Depois disso, veio a inesperada fama nas redes sociais: Fernando se tornou viral após ser filmado enquanto tocava em outra loja do Continente, na Avenida de Paris. A gerência entrou em contato com ele, pedindo para que tocasse para receber os clientes.
O vídeo que circulou no Instagram se espalhou na rede interna dos funcionários da Sonae, e agora Fernando é considerado um forte candidato a vencer o próximo concurso de talentos da empresa.
A surpresa de seus colegas de trabalho não foi algo novo para Fernando.
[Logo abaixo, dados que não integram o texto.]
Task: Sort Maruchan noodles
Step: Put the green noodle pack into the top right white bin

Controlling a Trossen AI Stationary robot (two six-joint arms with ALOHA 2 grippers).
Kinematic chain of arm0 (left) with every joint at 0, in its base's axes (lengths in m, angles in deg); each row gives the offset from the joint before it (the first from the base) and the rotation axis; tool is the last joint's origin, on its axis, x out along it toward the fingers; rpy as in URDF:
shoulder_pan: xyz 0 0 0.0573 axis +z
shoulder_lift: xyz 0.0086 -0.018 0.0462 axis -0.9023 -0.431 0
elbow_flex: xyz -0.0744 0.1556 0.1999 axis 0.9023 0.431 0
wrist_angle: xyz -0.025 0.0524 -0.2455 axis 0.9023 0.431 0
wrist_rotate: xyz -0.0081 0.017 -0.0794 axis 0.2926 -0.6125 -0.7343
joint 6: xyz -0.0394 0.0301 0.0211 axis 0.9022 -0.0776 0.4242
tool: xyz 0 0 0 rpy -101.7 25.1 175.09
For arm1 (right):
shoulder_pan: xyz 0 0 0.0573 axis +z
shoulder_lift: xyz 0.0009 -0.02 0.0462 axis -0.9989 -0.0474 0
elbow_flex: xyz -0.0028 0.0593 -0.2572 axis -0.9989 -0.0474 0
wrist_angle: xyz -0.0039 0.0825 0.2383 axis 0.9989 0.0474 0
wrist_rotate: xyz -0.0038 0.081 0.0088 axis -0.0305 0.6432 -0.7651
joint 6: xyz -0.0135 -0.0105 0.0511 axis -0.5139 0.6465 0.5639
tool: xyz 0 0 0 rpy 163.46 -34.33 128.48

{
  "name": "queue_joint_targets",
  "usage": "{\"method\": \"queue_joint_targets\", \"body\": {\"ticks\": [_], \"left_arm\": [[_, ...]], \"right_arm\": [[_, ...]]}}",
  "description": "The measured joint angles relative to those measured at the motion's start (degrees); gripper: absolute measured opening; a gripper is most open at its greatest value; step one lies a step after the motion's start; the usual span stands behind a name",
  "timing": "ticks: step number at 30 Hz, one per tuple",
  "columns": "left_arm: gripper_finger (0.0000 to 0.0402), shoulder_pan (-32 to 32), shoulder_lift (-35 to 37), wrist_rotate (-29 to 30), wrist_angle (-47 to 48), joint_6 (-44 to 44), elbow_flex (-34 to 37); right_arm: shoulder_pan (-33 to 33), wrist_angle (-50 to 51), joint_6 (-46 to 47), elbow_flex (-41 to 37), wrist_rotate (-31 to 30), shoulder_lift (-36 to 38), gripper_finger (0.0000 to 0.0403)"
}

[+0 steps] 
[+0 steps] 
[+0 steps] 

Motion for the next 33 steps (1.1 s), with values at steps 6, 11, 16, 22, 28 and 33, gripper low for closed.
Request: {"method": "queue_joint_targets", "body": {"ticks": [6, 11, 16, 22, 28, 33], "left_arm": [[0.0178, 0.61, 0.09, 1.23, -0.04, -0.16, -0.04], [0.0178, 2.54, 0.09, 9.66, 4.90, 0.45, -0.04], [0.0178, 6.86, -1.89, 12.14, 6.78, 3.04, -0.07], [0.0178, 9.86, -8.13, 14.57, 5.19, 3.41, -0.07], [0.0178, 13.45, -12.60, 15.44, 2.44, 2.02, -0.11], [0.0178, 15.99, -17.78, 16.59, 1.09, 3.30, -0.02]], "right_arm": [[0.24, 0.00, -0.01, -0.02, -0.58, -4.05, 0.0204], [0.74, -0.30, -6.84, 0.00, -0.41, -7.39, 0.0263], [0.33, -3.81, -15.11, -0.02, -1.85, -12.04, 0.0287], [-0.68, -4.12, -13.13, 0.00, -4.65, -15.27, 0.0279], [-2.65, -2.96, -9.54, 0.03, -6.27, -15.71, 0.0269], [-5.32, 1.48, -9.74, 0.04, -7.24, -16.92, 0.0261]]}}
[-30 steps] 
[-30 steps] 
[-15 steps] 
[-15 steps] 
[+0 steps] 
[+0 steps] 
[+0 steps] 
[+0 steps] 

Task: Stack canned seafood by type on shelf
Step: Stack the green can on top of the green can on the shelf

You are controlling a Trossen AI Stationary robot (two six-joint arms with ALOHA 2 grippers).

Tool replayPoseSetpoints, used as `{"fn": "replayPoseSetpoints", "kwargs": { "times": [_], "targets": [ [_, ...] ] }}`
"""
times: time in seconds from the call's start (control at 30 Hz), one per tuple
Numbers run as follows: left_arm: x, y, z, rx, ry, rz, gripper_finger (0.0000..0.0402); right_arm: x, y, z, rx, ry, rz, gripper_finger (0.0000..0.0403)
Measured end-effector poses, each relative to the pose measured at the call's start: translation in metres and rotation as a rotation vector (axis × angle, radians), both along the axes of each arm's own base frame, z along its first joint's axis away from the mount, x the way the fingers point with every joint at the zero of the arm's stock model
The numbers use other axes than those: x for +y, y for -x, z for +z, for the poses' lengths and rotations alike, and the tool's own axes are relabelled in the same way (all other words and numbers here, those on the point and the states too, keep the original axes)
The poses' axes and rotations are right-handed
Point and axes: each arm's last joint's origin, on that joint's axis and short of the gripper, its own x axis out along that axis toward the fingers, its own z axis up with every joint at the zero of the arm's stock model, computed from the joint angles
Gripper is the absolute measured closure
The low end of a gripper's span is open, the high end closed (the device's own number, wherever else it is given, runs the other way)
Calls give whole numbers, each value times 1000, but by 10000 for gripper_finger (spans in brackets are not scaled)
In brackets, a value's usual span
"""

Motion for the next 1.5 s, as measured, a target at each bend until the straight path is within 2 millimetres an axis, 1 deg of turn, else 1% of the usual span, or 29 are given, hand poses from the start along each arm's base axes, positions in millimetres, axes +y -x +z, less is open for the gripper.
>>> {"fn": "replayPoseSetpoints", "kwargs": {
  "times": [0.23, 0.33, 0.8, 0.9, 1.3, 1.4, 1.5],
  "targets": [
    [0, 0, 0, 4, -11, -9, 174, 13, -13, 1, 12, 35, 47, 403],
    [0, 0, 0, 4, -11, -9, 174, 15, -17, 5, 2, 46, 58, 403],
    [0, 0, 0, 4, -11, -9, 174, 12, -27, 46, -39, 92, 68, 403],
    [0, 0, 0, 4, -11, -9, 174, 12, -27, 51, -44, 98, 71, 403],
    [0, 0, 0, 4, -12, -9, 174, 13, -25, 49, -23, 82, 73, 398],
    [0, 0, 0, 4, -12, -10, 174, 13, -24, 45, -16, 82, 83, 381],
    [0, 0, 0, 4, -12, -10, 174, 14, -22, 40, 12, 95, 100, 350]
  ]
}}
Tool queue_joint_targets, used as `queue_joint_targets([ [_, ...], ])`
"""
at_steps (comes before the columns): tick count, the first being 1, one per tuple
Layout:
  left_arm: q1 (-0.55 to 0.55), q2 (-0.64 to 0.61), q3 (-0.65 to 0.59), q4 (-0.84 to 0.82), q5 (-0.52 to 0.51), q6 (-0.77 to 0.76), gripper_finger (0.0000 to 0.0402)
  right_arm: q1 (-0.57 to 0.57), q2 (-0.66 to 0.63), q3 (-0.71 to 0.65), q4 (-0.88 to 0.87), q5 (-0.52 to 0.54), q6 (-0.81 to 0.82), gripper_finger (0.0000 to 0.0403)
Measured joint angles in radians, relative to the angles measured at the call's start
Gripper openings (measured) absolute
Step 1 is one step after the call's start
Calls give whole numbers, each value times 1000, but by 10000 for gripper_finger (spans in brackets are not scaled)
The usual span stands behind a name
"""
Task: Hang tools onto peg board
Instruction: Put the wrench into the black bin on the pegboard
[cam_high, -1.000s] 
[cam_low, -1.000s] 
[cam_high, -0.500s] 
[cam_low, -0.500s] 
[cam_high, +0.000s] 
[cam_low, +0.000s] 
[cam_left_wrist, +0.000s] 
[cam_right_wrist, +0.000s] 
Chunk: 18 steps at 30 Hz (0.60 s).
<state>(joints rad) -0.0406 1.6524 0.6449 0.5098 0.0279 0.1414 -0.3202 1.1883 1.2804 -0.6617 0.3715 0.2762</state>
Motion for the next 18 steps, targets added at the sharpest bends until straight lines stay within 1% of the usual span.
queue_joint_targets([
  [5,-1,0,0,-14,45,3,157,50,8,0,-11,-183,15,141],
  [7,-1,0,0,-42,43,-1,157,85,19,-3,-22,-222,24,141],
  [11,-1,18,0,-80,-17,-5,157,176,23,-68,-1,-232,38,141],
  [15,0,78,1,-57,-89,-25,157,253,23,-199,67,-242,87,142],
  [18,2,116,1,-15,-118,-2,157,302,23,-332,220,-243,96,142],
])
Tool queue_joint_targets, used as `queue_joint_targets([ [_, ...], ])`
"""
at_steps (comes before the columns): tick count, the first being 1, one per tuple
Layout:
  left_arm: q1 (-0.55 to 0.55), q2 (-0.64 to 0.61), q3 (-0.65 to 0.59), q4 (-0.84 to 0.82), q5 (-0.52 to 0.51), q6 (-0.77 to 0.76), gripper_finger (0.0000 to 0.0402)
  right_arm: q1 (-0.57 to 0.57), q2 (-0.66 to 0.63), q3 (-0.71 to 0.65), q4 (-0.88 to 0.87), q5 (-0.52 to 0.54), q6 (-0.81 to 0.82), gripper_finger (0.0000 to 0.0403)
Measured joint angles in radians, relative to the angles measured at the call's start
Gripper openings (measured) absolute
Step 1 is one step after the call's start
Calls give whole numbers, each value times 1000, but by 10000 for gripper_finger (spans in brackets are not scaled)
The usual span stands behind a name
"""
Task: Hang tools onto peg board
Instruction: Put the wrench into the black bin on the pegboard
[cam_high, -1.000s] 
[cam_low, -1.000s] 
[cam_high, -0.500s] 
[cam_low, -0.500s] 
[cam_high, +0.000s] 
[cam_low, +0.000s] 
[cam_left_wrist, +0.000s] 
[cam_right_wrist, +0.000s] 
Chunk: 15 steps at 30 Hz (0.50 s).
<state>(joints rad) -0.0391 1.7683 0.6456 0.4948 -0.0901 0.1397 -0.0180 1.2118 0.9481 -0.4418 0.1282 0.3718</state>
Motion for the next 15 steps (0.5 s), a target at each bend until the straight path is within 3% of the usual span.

Antes de ingressar na rede de supermercados, ele trabalhava em uma steak house na Avenida de Roma, e seu talento naturalmente não passou despercebido.
No último Dia da Mulher, Fernando foi convidado a deixar a cozinha e fazer um mini-concerto em homenagem às clientes.
Em Alvalade, seu talento foi reconhecido quando uma vizinha filmou sua apresentação no pátio do supermercado, um espaço onde os empregados costumam se reunir durante as pausas.
“O violino exige prática diária e aproveitei meu tempo livre para tocar”, conta.
O concerto foi tão inesperado que Fernando não percebeu que estava sendo observado. “Quando vi, era hora de voltar ao trabalho e parei de tocar. Só então ouvi as pessoas aplaudindo das janelas dos apartamentos,” recorda.
Após ver o vídeo da atuação, que foi mostrado por um colega, sua nova identidade como “o nosso artista” no supermercado começou a se espalhar.
Um sinal de que talvez a vida tome rumos inesperados, mas acertados.